Special Issue Information

Dear Colleagues,

Solid state gas sensors based on electrical and electrochemical transduction principles have attracted intensive research interest in the past years and have been used for a wide range of applications, due to their numerous advantages, like small sizes, high sensitivities in detecting very low concentrations of gaseous species (at level of ppm or even ppb), possibility of on-line measurements and low cost.

Nowadays, modern technology is demanding more efficient gas sensors for advanced applications. Consequently, there is a considerable effort towards the goal of high performance gas sensors with enhanced integration into electronic circuitry employing microelectronics technology.

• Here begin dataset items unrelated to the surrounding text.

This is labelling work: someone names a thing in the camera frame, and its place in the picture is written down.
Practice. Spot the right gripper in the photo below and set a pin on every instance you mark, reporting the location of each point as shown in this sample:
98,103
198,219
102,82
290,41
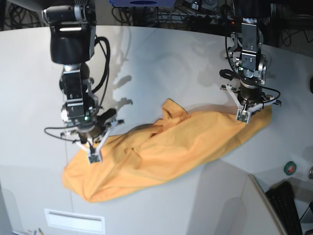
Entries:
92,131

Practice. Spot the yellow t-shirt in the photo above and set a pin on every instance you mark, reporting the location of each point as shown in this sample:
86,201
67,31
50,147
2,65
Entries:
159,153

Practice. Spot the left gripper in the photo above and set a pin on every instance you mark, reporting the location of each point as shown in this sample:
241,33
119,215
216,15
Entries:
248,97

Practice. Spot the green tape roll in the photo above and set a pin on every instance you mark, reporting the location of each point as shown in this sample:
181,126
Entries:
290,168

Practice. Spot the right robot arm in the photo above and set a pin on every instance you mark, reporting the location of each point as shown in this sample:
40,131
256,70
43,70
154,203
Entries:
72,26

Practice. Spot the black keyboard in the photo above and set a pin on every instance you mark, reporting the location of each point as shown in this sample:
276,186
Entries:
282,200

These mass-produced gas sensors could open up mass markets for the industry and environmental monitoring, the automotive and biomedicine field.

The development of nanotechnology has created enormous potential to develop highly sensitive, low cost, portable sensors with low power consumption. The sensor miniaturization could lead to new extensive applications, for examples in cell phones and watches, then affecting our everyday lives. Thus, great efforts in the ongoing research are directed to the synthesis of sensing materials with peculiar nanostructures, because of their high surface-to-volume ratio, charge confinement ability and improved electronic properties.

This Special Issue is therefore intended to encourage researchers worldwide to report their new results in research and development that focus on the most recent advances and overview in nanomaterial science for applications in solid state gas sensors along with their relevant features and technological aspects, Original research papers are welcome (but not limited) on all aspects that focus on the most recent advances in: (i) basic principles of gas and VOCs sensors; (ii) nanostructured materials for semiconductor and electrochemical gas sensors; (iii) new gas sensor principles and technologies; (iv) gas sensor based systems and applications.

Prof. Giovanni Neri
Guest Editor

Dr. Nicola Donato
Associate Editor

Submission

Manuscripts should be submitted online at www.mdpi.com by registering and logging in to this website. Once you are registered, click here to go to the submission form. Manuscripts can be submitted until the deadline. Papers will be published continuously (as soon as accepted) and will be listed together on the special issue website. Research articles, review articles as well as communications are invited. For planned papers, a title and short abstract (about 100 words) can be sent to the Editorial Office for announcement on this website.

Submitted manuscripts should not have been published previously, nor be under consideration for publication elsewhere (except conference proceedings papers). All manuscripts are refereed through a peer-review process. A guide for authors and other relevant information for submission of manuscripts is available on the Instructions for Authors page. Chemosensors is an international peer-reviewed Open Access quarterly journal published by MDPI.

Please visit the Instructions for Authors page before submitting a manuscript. For the first couple of issues the Article Processing Charge (APC) will be waived for well-prepared manuscripts. English correction and/or formatting fees of 250 CHF (Swiss Francs) will be charged in certain cases for those articles accepted for publication that require extensive additional formatting and/or English corrections.


Keywords

  • New gas sensor principles and technologies
  • Nanostructured sensing materials
  • Functionalized and hybrid nanomaterials
  • Semiconductor and electrochemical gas sensors
  • Volatile organic compounds (VOCs) sensors
  • E-nose based systems and applications

Published Papers (5 papers)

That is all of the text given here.